Thursday, December 28, 2006

The Turing Tarpit or All Things Great are Small?!? (in a Programming Language Design)

A recent question in an e-mail was indicative of the mentality of “less is more” in programming languages. The question: “I've noticed that a large percentage
of your commands are various loop types; what is your argument for
having so many very specific types of loops?” The implication was that somehow this was wrong or bad...indicative of the “less is more” approach to programming language design. minimalism seems to have become a de facto “better” approach in a programming language.

Don’t get the wrong impression, I understand and believe that minimalism is important at the right place at the right time -- but not as an end unto itself. For example, I wrote as the lead author a computer architecture book in which the processor architecture had only one instruction -- the ultimate in “less is more”; but, the minimalism to an ultimate RISC processor had some interesting benefits and features. Minimalism was not the goal in and of itself.

The “Less is More” reminds me of a children’s book, “The Secret World of Og” by Pierre Berton (I remember seeing it as a television series way back in 1983 when I was a kid); in the book the inhabitants of the world of Og had only one word -- “og.” So how og was said, and how frequently could be anything from a joke to an insult. The less is more of linquistics, or in Ogish speak...”og...og...og.”

From the converse viewpoint of maximumism, or “more is less” too many choices preclude any actual choice. That very idea is the theme of the book, “The Paradox of Choice: Why More Is Less” by Barry Schwartz. That seemingly makes the justification for fewer choices, not more. But fewer is not always necessarily better either. We’ve all heard the adage in a dual choice, “The lesser of two evils.” -- but the lesser is still evil. In short, insufficient number of choices...a Morton's Fork.

Less is more becomes a Hobson’s choice -- no choice at all.
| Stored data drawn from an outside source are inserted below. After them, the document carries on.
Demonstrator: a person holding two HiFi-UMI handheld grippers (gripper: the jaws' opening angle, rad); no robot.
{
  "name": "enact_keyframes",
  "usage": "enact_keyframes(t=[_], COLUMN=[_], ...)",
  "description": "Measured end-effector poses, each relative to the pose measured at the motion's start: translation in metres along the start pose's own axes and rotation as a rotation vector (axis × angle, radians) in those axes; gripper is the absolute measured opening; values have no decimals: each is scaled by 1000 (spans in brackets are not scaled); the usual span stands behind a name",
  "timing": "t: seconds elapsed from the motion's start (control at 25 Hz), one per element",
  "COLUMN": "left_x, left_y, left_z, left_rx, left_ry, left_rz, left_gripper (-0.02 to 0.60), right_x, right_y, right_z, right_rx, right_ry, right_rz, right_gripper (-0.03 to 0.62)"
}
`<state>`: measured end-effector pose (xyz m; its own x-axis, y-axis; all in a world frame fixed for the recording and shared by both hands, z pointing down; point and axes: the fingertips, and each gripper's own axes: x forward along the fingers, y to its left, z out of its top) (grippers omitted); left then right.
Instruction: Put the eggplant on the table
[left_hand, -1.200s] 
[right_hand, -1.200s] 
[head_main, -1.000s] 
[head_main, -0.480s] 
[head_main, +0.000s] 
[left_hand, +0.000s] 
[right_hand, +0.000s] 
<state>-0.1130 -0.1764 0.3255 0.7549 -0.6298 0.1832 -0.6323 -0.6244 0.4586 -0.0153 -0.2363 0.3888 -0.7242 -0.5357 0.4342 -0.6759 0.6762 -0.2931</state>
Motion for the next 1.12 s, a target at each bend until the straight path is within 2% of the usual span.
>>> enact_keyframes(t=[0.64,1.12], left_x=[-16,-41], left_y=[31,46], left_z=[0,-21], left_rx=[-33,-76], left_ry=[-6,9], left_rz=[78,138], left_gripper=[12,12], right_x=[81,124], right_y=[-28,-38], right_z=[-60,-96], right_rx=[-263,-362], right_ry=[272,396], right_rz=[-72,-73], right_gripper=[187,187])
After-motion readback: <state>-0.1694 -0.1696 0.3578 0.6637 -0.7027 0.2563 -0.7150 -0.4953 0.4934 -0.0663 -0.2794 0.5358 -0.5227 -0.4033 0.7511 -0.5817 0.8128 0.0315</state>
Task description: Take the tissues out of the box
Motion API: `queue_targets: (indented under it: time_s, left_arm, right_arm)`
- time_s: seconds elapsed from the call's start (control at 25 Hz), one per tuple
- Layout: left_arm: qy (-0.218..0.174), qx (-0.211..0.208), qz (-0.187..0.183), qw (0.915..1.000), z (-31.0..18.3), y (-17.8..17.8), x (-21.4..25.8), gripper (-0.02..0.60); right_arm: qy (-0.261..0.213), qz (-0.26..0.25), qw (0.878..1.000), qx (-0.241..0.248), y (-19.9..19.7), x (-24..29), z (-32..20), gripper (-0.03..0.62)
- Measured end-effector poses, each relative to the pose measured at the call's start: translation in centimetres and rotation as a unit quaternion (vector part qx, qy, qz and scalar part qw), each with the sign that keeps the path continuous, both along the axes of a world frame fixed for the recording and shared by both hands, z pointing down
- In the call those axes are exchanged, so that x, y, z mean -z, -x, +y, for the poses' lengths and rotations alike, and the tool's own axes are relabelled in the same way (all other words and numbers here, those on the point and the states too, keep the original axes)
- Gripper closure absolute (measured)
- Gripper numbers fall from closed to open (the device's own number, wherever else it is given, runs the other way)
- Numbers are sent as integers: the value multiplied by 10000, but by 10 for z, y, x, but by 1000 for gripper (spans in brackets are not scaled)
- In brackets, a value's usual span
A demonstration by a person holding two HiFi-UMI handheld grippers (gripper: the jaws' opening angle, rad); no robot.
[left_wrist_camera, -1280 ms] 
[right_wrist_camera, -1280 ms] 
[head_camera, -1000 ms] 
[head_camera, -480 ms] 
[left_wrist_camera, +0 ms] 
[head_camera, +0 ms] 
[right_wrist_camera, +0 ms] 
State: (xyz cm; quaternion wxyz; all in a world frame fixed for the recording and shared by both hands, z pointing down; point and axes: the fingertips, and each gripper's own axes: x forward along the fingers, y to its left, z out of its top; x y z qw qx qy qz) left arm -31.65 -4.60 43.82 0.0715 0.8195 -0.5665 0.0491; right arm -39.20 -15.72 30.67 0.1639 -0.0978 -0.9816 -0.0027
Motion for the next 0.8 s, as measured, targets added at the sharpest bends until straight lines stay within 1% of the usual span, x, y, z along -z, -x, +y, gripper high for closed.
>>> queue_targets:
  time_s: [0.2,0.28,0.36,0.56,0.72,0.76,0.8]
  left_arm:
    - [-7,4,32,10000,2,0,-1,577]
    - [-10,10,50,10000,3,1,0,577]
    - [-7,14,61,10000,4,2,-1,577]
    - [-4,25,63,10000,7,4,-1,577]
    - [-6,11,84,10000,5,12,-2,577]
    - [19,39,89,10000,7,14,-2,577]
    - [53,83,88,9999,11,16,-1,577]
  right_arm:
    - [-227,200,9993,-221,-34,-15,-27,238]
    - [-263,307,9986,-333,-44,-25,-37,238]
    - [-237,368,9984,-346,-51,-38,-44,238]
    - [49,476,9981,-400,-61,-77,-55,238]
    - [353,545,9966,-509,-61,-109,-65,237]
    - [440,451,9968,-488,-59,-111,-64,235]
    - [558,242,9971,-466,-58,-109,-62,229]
More is less and less is more both are ultimately going full circle, leading to insufficient choice, reaching a “diminishing margin of returns” (to borrow a phrase from economics.)
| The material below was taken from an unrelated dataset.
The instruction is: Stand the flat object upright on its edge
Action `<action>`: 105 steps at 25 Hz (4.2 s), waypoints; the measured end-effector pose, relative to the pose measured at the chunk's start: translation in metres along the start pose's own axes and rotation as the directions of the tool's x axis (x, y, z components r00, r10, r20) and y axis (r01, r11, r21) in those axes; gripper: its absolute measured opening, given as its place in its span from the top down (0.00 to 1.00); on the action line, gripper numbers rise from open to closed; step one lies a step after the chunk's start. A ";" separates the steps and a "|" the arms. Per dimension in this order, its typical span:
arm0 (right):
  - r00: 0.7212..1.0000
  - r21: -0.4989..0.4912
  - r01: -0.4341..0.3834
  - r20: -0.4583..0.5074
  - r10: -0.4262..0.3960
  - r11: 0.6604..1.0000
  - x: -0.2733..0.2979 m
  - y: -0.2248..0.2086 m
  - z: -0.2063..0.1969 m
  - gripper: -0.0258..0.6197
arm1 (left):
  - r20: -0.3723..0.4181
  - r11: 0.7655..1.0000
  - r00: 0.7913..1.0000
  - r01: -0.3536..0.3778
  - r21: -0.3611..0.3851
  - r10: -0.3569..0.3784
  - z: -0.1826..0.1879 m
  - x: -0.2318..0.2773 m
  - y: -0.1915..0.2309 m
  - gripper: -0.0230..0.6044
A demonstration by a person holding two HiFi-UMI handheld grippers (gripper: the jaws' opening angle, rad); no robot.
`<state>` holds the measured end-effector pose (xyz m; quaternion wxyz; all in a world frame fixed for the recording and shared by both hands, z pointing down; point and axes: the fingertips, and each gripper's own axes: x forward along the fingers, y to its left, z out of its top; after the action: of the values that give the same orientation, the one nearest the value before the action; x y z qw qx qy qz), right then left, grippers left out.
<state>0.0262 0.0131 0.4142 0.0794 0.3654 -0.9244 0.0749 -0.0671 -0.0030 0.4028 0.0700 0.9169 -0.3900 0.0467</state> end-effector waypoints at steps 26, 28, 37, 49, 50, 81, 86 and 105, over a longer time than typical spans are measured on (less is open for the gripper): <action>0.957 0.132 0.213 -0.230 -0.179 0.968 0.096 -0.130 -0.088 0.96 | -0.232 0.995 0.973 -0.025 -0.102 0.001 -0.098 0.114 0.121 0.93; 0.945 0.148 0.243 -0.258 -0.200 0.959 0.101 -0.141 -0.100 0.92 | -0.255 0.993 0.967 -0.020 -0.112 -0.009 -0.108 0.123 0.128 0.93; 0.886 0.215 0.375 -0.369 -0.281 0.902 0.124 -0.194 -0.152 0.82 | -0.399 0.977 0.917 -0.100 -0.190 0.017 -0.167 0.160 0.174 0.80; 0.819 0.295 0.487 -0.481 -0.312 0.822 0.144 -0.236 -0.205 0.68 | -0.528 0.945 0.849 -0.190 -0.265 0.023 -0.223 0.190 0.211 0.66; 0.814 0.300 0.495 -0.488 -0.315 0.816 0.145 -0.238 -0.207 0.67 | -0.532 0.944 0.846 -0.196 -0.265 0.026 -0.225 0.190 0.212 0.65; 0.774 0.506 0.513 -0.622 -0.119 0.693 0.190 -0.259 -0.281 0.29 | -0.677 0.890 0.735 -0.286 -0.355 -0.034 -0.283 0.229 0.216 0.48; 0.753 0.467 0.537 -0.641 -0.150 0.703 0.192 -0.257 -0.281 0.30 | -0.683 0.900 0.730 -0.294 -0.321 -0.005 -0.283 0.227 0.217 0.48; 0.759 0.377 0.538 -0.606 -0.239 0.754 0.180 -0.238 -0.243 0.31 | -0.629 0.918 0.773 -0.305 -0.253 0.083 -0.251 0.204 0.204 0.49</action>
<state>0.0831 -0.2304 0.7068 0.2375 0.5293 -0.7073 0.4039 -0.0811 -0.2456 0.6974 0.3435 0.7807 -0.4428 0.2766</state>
More specifically for programming language design...less is more is the anathema of the Turing tarpit. To quote from a blog: “What is the Turing tar-pit? It's the place where a program has become so powerful, so general, that the effort to configure it to solve a specific problem matches or exceeds the effort to start over and write a program that solves the specific problem.
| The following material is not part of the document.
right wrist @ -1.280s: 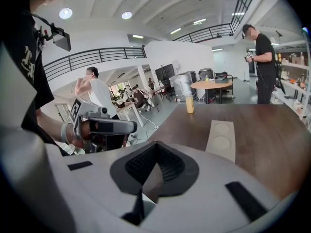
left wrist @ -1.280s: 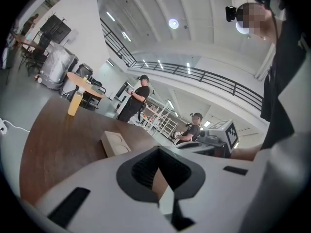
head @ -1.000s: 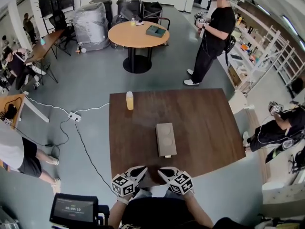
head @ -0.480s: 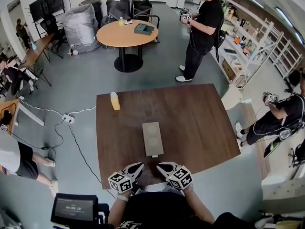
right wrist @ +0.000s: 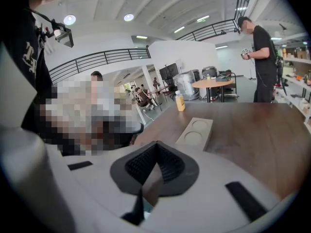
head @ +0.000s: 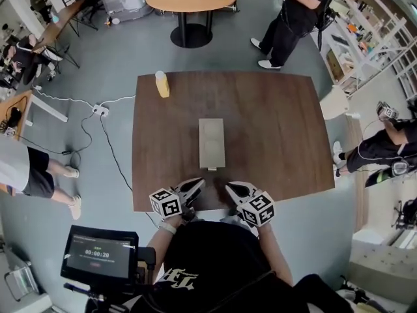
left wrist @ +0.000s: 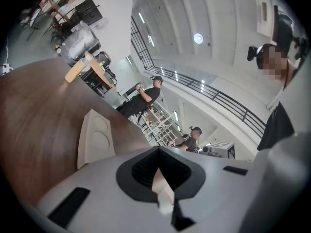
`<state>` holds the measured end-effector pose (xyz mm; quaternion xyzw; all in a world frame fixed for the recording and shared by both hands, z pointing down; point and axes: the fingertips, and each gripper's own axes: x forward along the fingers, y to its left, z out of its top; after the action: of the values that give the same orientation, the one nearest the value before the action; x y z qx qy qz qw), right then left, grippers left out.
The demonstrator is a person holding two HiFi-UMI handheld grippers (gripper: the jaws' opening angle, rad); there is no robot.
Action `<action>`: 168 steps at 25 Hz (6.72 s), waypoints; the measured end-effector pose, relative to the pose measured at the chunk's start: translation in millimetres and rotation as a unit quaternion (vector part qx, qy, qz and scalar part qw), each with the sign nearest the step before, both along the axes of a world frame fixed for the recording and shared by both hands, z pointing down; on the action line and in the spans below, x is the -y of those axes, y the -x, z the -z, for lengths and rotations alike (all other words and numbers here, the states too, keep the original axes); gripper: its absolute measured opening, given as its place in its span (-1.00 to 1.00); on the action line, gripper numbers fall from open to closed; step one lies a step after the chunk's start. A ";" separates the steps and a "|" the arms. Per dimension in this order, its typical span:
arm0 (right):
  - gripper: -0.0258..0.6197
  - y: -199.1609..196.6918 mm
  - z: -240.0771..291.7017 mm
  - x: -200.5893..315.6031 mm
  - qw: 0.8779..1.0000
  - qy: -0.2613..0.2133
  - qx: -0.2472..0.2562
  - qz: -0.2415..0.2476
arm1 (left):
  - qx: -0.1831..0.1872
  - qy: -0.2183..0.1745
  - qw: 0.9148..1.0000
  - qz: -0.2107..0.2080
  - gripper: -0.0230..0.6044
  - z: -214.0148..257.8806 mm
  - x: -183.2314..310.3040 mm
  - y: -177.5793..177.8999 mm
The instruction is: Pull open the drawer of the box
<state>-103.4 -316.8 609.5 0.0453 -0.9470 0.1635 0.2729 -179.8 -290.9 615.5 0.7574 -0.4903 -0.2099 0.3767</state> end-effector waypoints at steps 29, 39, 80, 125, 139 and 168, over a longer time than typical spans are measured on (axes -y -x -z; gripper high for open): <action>-0.96 -136.5 -26.7 -18.8 0.993 0.013 -0.065 -0.095 | -0.152 0.162 0.971 0.084 -0.76 -180.2 35.1 -8.3; -0.96 -167.7 -36.8 -44.6 0.989 0.021 -0.093 -0.113 | -0.230 0.161 0.951 0.132 -0.63 -216.4 32.3 -6.3; -0.96 -178.6 -52.5 -59.9 0.986 0.041 -0.102 -0.124 | -0.343 0.128 0.917 0.158 -0.82 -225.6 61.0 9.5; -0.96 -163.0 -59.2 -65.0 0.993 0.045 -0.099 -0.046 | -0.353 0.130 0.910 0.176 -0.84 -227.9 -13.2 -46.1; -0.96 -145.1 -64.8 -66.4 0.994 0.053 -0.096 -0.002 | -0.356 0.134 0.908 0.179 -0.84 -229.2 -34.7 -56.9; -0.96 -157.1 -74.3 -68.7 0.994 0.065 -0.087 0.022 | -0.367 0.139 0.897 0.201 -0.84 -231.5 -69.0 -82.1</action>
<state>53.7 -248.1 683.8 0.0209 -0.9079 0.2138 0.3599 -97.7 -221.9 847.0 0.4514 -0.4832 -0.4743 0.5812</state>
(This is especially dangerous for programming language designers. There's an irresistable urge to reduce a language to the smallest, most elegant core of axioms.)


Where does the notion and implicitness of minimalism “less is more” originate? Rhetorical question it seems -- thoughtlessness and shallowness are intellectually lazy. Elegance of a programming language -- it seems an academic mindset, almost equating a programming language as a notation for expressing thought like some concise, neat, tidy, and elegant (there’s that word again) mathematical proof or theorem. (And yes, I know about Ken Iverson’s language APL based on the monograph “Notation as a Tool of Thought". APL was the ultimate write-only language, the 1960’s version of modern PERL scripting. The name APL = A Programming Language, a minimalist programming language name, but uninspired like calling a kitten “cat.”)

So my question in retort, is why not have just have a pre-conditional = while, and let the programmer codify specific loops - counted = for, infinite = loop, post-conditional=do-while. One loop, let the programmer create specific loop kinds.

Instead of loops or iterative statements, lets digress into colors for paints. The less is more approach to colors would be black...like Henry Ford said about the colors for the Model-T Ford, “You can have any color so long as it’s black.” A painter’s canvas is white, so black is the only color needed. Imagine the great works of art painted in this enlightened philosophy of less is more -- no grey, just black.

Now imagine the other extreme, zillions of colors to choose from. You can get perriwinkle blue, to sky blue, to raven black and midnight black, bone white to bleach white. Even choosing a color would be a major ordeal -- do you pick marigold yellow, or lemon yellow, or sunrise yellow, or...hopefully you see the idea.

The middle road, “enough is enough” is to provide a basic palette of colors -- the red, orange, yellow, blue, indigio, violet, black, and white. Enough colors to paint, but not be befuddled with hundreds of hues and pigments for one specific color.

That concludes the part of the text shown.